→ THE TASK
Would you copy all lines in the data that contain the word "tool"?
── RAW DATA
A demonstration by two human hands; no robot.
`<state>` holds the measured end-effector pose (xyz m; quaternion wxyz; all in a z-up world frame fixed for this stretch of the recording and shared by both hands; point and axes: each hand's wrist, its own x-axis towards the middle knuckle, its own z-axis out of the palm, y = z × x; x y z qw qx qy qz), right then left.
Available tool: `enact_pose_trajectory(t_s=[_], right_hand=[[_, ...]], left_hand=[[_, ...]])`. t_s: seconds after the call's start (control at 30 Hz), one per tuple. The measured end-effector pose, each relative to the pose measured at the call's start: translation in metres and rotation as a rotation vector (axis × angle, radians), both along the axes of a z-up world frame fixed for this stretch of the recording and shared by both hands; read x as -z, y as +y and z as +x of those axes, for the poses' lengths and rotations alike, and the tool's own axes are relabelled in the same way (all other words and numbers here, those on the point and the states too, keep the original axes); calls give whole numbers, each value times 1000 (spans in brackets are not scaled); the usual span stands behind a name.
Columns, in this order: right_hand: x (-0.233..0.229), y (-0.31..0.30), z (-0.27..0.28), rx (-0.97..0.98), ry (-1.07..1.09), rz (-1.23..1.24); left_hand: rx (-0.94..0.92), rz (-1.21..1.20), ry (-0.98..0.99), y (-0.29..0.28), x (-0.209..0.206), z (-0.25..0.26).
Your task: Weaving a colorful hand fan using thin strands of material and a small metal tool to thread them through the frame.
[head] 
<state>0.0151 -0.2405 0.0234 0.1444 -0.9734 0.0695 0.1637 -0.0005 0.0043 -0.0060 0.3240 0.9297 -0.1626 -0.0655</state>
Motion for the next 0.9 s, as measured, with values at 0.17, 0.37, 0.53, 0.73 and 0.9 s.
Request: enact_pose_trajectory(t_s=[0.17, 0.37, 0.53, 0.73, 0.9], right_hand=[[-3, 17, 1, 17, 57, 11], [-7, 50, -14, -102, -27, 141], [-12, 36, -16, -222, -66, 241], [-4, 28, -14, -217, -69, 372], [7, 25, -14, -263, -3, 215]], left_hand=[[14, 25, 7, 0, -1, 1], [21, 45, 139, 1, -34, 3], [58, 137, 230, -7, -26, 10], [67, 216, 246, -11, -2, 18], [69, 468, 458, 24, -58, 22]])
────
→ ANSWER BELOW
Available tool: `enact_pose_trajectory(t_s=[_], right_hand=[[_, ...]], left_hand=[[_, ...]])`. t_s: seconds after the call's start (control at 30 Hz), one per tuple. The measured end-effector pose, each relative to the pose measured at the call's start: translation in metres and rotation as a rotation vector (axis × angle, radians), both along the axes of a z-up world frame fixed for this stretch of the recording and shared by both hands; read x as -z, y as +y and z as +x of those axes, for the poses' lengths and rotations alike, and the tool's own axes are relabelled in the same way (all other words and numbers here, those on the point and the states too, keep the original axes); calls give whole numbers, each value times 1000 (spans in brackets are not scaled); the usual span stands behind a name.
Your task: Weaving a colorful hand fan using thin strands of material and a small metal tool to thread them through the frame.

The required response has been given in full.